1. National security – This issue has become a high priority for the American public since it was revealed that the manufacturing of many materials, from pharmaceuticals to medical equipment, which are critical to our fight against the pandemic is in fact located in China and the Pacific Rim and subject to the priorities set be their countries of origin rather than by the USA. What is true of health-related manufacturing is equally pertinent to the weapons, armaments and materiel which would be needed in case of war. The principal reason for this situation is the stampede to outsource production because of cheaper labor overseas. This flight has been encouraged for the past generation in spite of the warnings of people like businessman Ross Perot. Greed prevailed. Our national welfare demands that the entire supply chain be relocated to US soil, and the added cost of American labor be simply deducted from profits. — at least until technologies provide alternatives.
2. Economy — America’s GDP is radically dependent on consumer purchasing (65%). If the wealth gap is allowed to continue escalating at the present rate, the natural outcome will place 80% or more of the population working for 1% of the population who will control virtually the entire asset base of the USA. This constitutes a major threat to the freedom of the American people. It is a reversion to feudalism and eventually revolution.
3. Production – The fact is that, until a finished product is actually bought by enough buyers to cover costs and margins, no true value has been created. Until that point, the only financial consideration is cost. Any product must be conceived, designed, engineered, documented, tested, fabricated, marketed, distributed, displayed, bought, serviced and replaced. Until the cash is received, the fate of the product is financed by the investors, brought to market by the workers, distributors, advertisers, sold by the retailer, after-sale serviced and replaced by the manufacturer. The story of the product has many players. All have a stake in its success or failure.
4. Fairness – The rewards or penalties for products traditionally are unfairly concentrated on the investors and the managers. In all fairness, each contributor should participate in the profits or losses according to the contributions made by each. Some players in the supply chain are rewarded by the investors, such as third party advertisers and accountants. The ratios should be worked out individually for each company by union agreements, free market competition for talent, or participative bargaining but never by government. The role of government is to set the rules.
5. Technology – It is the nature of American technology to save human labor, to do things by machines that had previously been by human hands. Taken to its extreme, the need for human hands will continue to diminish, replaced by human brains and mechanical hands. The side effect of all this technology is the creation of leisure time.
The challenge technological change presents is how to share the leisure as well as the profits of a technology-driven economy. Somebody has to make that decision. There are only two candidates to make those decisions: The Government (Socialism) or the people involved (free-market Capitalism).
The trouble with giving the Government the authority to re-distribute wealth is that Government will not stop taking profits until it takes everything. The safer solution lies with the company itself deciding what is the right formula for distribution of profits as well as leisure times.

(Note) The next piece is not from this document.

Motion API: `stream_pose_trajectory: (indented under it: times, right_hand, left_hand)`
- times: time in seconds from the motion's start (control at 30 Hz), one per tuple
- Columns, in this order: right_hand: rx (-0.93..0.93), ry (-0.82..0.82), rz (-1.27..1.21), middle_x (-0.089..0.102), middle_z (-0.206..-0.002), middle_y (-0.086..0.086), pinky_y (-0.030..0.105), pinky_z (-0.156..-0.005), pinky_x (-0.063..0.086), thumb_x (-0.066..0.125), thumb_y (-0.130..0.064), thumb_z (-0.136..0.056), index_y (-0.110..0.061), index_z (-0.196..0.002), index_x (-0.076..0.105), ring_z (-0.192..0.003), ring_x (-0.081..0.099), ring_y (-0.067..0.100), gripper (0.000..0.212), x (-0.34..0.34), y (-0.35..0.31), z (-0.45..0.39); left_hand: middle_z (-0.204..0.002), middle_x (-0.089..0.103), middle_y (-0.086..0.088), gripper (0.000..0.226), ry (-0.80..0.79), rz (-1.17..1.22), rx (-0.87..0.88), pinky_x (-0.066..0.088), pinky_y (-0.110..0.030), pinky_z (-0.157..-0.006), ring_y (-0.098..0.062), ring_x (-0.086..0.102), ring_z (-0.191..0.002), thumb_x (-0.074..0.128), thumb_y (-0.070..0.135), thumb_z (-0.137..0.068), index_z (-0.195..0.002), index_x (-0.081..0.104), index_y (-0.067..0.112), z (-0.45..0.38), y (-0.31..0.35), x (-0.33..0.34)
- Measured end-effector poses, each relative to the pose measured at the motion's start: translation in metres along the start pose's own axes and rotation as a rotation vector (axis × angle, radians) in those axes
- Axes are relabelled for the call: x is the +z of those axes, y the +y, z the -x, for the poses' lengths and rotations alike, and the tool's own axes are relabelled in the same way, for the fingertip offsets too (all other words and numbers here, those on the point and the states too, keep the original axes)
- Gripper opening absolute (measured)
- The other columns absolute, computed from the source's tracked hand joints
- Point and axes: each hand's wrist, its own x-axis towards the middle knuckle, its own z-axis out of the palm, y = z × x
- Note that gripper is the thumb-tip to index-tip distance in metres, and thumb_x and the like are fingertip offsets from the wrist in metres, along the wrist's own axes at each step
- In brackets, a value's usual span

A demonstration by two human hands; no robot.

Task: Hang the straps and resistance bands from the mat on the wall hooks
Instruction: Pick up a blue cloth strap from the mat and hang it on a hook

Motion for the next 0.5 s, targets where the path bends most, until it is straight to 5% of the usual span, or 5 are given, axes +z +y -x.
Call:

The new view of capitalism, along the lines of the “Conscious Capitalism “movement, makes possible a peaceful and amical development of the re-distribution of both profits and losses. This re-thinking of the entire role of business and the human rights to “life, liberty and the pursuit of happiness” promised by our Constitution long ago is our best hope for solving the wealth gap and saving our democracy.
It is this prospect which seems perhaps closer to fulfillment today due to the pandemic of 2020.